By Chris Roth
What is an ecovillage? Robert Gilman defined it as “a human-scale, full-featured settlement, with multiple centers of initiative, in which human activities are harmlessly integrated into the natural world in a way that is supportive of healthy human development and can be successfully continued into the indefinite future.”* That’s a mouthful, and for some people, “ecovillage” has come to mean simply an ecologically-oriented community, even an informally organized one.
In reality, few if any current ecovillage projects may entirely meet the more restrictive definition, requiring a “full-featured settlement, with multiple centers of initiative.” Most contemporary ecovillage dwellers still need to go to a larger village, town, or city, or into cyberspace, to meet some of their significant needs. Furthermore, we don’t know if any of our current ways of living, even in ecovillages, can be “successfully continued into the indefinite future.” (Not only are many eco-living techniques and technologies experimental, but the future itself is uncertain.) So by nature, all “ecovillages” in the modern world are aspiring ecovillages, hoping that both they and the rest of the world can grow into indefinitely-sustainable ways of being.
In this issue of Communities, we’ve allowed a broad definition, letting groups self-identify as ecovillages, recognizing that in every case this is more a statement of intention than of full reality. Like Permaculture, “Ecovillage” is a concept-art-craft-science that can develop only through experimentation, exploration, and beginning attempts. It will take many smaller-scale efforts to develop more mature and robust ecovillages. These pages contain first-hand stories of some of these efforts. If the human species is to have a future, it will need to be sustainable in all the ways ecovillages strive for, and we or our descendants will likely recognize some of these stories as having been the seeds of that future.
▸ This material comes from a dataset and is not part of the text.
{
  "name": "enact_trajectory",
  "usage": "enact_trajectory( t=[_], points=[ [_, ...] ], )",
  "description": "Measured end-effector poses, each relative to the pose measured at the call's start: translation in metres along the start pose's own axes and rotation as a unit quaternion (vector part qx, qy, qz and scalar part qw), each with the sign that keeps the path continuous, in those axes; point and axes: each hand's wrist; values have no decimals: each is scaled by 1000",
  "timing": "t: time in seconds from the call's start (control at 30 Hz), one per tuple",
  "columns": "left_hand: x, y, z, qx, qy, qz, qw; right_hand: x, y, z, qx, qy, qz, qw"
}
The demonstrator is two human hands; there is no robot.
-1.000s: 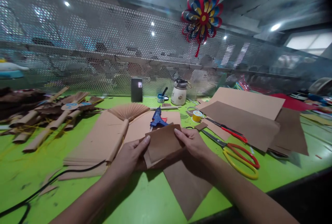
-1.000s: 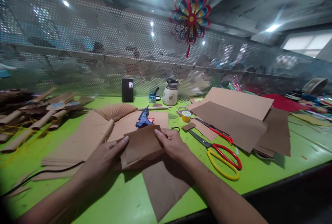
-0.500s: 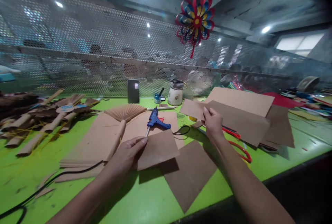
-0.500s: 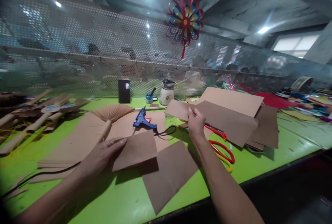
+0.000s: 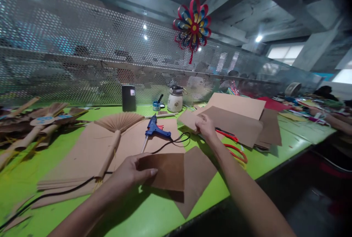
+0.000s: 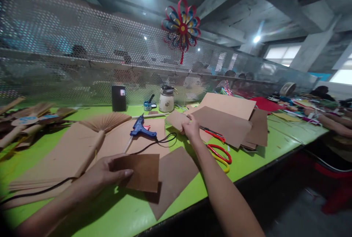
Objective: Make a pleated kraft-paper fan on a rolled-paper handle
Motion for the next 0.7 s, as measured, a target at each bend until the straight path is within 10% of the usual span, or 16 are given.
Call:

I’m beginning to believe that ecovillages are necessary not just for a functional social order and a livable planet—but, on some deep level within each of us, for the fulfillment of our evolutionary natures, even the health of our own souls. Over the past year-plus, with an aspiring ecovillage as a home base, I’ve been exploring different settings, different ways of living, different forms of community. And what I recognize, again and again, is that I feel most alive when I am in consciously cultivated, directly experienced community with both people and the earth.
The separation from both of those that much of modern living imposes is devastating to who we are as people, and to each of us as individuals. “Business as usual” in the modern world—each individual or family in its own set of boxes, designed to separate them from the rest of the world—is neither usual nor natural. Living close to the earth in community with others is not a wild experiment or aberration, a flight of fancy or a pipe dream of the impractical. It is what sustained our species since the dawn of time. To return to that way of being, we need each other; going it alone will neither get us there nor leave us a viable planet or civilization in which to practice it.
For the Earth, for our communities, and for our souls, we need ecovillages—in all the diverse manifestations we can imagine for that term.
*Robert Gilman, “The Eco-village Challenge,” www.context.org/iclib/ic29/gilman1; and quoted by Diana Leafe Christian, “Robert Gilman on ‘Multiple Centers of Initiative,’” www.ecovillagenews.org/wiki/index.php/Robert_Gilman_on_“Multiple_Centers_of_Initiative”
Excerpted from the Fall 2012 edition of Communities (#156), “Ecovillages.”